TASK:
Going through the material below, please gather all lines with the word "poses" in them.

EXERCISE DATA:
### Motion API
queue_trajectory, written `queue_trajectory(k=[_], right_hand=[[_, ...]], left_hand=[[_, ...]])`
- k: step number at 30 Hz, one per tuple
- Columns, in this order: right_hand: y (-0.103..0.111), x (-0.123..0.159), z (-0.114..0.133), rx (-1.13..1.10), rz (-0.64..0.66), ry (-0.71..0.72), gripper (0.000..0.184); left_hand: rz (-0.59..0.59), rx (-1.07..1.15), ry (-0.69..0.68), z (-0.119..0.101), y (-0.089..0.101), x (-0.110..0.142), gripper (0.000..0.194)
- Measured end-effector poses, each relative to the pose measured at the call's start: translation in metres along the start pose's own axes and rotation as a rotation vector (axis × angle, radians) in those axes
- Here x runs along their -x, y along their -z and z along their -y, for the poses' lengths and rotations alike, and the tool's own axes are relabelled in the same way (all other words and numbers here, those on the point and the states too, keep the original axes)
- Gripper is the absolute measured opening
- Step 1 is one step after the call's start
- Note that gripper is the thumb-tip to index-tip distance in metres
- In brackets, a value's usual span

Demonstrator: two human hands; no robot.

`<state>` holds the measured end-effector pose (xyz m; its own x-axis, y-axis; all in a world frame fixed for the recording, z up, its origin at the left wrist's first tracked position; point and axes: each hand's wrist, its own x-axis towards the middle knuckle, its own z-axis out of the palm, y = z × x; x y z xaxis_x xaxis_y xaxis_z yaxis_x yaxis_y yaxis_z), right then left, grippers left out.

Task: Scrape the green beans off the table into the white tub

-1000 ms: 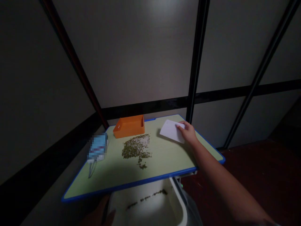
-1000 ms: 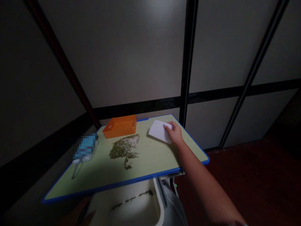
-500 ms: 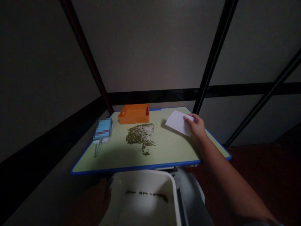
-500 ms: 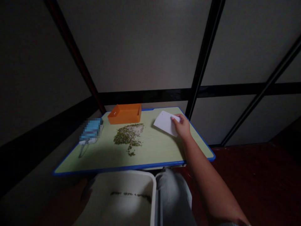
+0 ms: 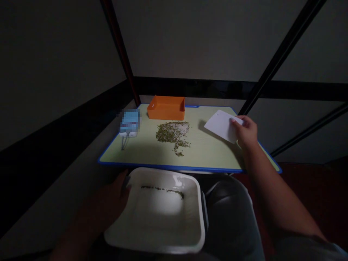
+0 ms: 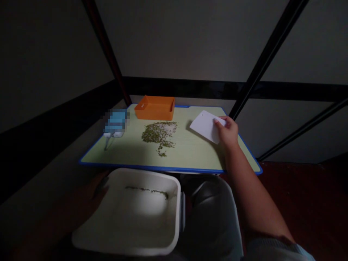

SOLUTION TO THIS PROBLEM:
- Measured end-effector poses, each relative to the pose measured at the call's start: translation in metres along the start pose's own axes and rotation as a rotation vector (axis × angle, radians) in those axes
- Here x runs along their -x, y along their -z and z along their -y, for the poses' lengths and rotations alike, and the tool's own axes are relabelled in the same way (all other words and numbers here, those on the point and the states too, keep the original axes)

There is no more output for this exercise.